I use pandas.to_datetime to parse the dates in my data. Pandas by default represents the dates with datetime64[ns] even though the dates are all daily only.
I wonder whether there is an elegant/clever way to convert the dates to datetime.date or datetime64[D] so that, when I write the data to CSV, the dates are not appended with 00:00:00. I know I can convert the type manually element-by-element:
[dt.to_datetime().date() for dt in df.dates]
But this is really slow since I have many rows and it sort of defeats the purpose of using pandas.to_datetime. Is there a way to convert the dtype of the entire column at once? Or alternatively, does pandas.to_datetime support a precision specification so that I can get rid of the time part while working with daily data?
Since version 0.15.0 this can now be easily done using .dt to access just the date component:
df['just_date'] = df['dates'].dt.date
The above returns a datetime.date dtype, if you want to have a datetime64 then you can just normalize the time component to midnight so it sets all the values to 00:00:00:
df['normalised_date'] = df['dates'].dt.normalize()
This keeps the dtype as datetime64, but the display shows just the date value.
pandas: .dt accessor
pandas.Series.dt
Simple Solution:
df['date_only'] = df['date_time_column'].dt.date
While I upvoted EdChum's answer, which is the most direct answer to the question the OP posed, it does not really solve the performance problem (it still relies on python datetime objects, and hence any operation on them will be not vectorized - that is, it will be slow).
A better performing alternative is to use df['dates'].dt.floor('d'). Strictly speaking, it does not "keep only date part", since it just sets the time to 00:00:00. But it does work as desired by the OP when, for instance:
printing to screen
saving to csv
using the column to groupby
... and it is much more efficient, since the operation is vectorized.
EDIT: in fact, the answer the OP's would have preferred is probably "recent versions of pandas do not write the time to csv if it is 00:00:00 for all observations".
Pandas v0.13+: Use to_csv with date_format parameter
Avoid, where possible, converting your datetime64[ns] series to an object dtype series of datetime.date objects. The latter, often constructed using pd.Series.dt.date, is stored as an array of pointers and is inefficient relative to a pure NumPy-based series.
Since your concern is format when writing to CSV, just use the date_format parameter of to_csv. For example:
df.to_csv(filename, date_format='%Y-%m-%d')
See Python's strftime directives for formatting conventions.
This is a simple way to extract the date:
import pandas as pd
d='2015-01-08 22:44:09'
date=pd.to_datetime(d).date()
print(date)
Pandas DatetimeIndex and Series have a method called normalize that does exactly what you want.

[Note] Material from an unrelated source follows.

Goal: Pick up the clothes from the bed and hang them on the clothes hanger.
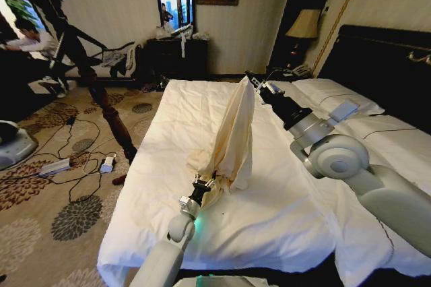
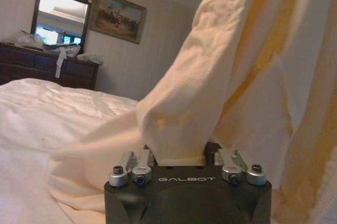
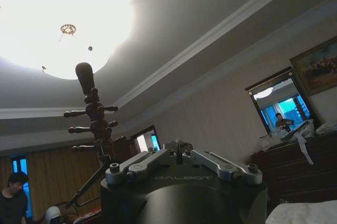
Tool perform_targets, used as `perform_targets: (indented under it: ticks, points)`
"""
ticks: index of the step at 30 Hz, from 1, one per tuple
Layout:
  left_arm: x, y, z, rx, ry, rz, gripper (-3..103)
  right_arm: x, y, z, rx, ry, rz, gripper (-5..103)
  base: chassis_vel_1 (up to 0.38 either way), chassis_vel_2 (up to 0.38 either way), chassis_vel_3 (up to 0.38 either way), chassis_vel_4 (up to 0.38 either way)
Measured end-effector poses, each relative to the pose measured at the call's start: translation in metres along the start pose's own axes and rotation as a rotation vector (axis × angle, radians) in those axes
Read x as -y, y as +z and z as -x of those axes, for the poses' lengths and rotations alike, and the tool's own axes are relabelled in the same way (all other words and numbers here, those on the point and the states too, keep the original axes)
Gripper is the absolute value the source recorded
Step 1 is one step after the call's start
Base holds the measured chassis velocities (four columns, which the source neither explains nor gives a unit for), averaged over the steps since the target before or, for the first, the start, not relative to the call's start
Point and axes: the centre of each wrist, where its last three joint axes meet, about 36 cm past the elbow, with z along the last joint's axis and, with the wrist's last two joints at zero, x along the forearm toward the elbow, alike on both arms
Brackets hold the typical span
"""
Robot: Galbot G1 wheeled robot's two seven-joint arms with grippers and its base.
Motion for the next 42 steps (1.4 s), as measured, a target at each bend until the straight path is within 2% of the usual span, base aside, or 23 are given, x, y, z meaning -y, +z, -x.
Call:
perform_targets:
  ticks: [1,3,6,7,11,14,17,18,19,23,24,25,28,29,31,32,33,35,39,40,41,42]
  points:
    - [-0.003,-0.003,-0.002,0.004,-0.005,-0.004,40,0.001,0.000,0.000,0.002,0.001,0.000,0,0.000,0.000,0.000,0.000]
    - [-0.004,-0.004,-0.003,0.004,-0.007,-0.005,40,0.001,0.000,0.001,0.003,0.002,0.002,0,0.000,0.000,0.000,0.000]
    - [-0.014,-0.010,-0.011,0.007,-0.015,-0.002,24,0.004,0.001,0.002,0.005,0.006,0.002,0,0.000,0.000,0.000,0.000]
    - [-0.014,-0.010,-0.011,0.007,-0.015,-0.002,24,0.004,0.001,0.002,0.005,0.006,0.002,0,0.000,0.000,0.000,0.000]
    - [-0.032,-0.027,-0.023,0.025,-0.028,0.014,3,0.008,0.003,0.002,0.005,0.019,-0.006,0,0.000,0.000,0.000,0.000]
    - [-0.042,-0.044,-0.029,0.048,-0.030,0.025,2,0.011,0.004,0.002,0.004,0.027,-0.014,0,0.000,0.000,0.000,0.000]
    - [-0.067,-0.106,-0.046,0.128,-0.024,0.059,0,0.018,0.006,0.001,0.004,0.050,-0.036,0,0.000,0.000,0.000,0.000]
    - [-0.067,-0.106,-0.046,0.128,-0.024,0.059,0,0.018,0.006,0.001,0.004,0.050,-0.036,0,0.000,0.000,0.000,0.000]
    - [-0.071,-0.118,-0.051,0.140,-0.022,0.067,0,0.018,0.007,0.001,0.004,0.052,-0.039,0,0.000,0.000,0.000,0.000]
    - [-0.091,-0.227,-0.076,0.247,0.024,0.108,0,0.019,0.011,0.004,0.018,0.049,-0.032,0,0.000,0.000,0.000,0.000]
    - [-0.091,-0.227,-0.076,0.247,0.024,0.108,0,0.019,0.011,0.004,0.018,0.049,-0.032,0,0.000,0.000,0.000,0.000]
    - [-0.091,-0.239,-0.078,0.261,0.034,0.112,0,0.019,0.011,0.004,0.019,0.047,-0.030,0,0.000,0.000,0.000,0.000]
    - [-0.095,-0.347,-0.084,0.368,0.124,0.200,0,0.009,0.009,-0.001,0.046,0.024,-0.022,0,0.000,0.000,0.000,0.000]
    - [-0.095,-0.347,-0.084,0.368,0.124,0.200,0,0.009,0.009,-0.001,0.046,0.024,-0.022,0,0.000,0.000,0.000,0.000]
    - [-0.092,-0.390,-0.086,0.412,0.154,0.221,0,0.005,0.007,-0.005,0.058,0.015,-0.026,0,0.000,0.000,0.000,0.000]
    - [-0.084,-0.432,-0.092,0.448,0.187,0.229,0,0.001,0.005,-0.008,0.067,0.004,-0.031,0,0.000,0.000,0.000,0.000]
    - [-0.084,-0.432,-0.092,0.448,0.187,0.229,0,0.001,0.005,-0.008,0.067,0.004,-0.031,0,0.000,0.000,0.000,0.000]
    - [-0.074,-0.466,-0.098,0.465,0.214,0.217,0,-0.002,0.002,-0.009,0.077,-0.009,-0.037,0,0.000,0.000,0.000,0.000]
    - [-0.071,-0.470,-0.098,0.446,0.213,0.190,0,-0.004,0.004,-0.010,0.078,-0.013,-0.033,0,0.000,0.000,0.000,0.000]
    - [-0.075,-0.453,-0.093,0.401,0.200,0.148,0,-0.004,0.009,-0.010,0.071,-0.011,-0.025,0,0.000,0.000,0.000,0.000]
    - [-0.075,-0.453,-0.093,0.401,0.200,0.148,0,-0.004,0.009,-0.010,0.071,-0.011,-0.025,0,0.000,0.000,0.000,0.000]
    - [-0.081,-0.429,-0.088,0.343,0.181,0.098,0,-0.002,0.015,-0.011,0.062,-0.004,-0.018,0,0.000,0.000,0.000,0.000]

You can read more about it in this answer.
It can be used as ser.dt.normalize()
Just giving a more up to date answer in case someone sees this old post.
Adding "utc=False" when converting to datetime will remove the timezone component and keep only the date in a datetime64[ns] data type.
pd.to_datetime(df['Date'], utc=False)
You will be able to save it in excel without getting the error "ValueError: Excel does not support datetimes with timezones. Please ensure that datetimes are timezone unaware before writing to Excel."
df['Column'] = df['Column'].dt.strftime('%m/%d/%Y')
This will give you just the dates and NO TIME at your desired format. You can change format according to your need '%m/%d/%Y' It will change the data type of the column to 'object'.
If you want just the dates and DO NOT want time in YYYY-MM-DD format use :
df['Column'] = pd.to_datetime(df['Column']).dt.date
The datatype will be 'object'.
For 'datetime64' datatype, use:
df['Column'] = pd.to_datetime(df['Column']).dt.normalize()
Converting to datetime64[D]:
df.dates.values.astype('M8[D]')
Though re-assigning that to a DataFrame col will revert it back to [ns].
If you wanted actual datetime.date:
dt = pd.DatetimeIndex(df.dates)
dates = np.array([datetime.date(*date_tuple) for date_tuple in zip(dt.year, dt.month, dt.day)])
I wanted to be able to change the type for a set of columns in a data frame and then remove the time keeping the day. round(), floor(), ceil() all work
df[date_columns] = df[date_columns].apply(pd.to_datetime)
df[date_columns] = df[date_columns].apply(lambda t: t.dt.floor('d'))
On tables of >1000000 rows I've found that these are both fast, with floor just slightly faster:
df['mydate'] = df.index.floor('d')
or
df['mydate'] = df.index.normalize()
If your index has timezones and you don't want those in the result, do:
df['mydate'] = df.index.tz_localize(None).floor('d')
df.index.date is many times slower; to_datetime() is even worse. Both have the further disadvantage that the results cannot be saved to an hdf store as it does not support type datetime.date.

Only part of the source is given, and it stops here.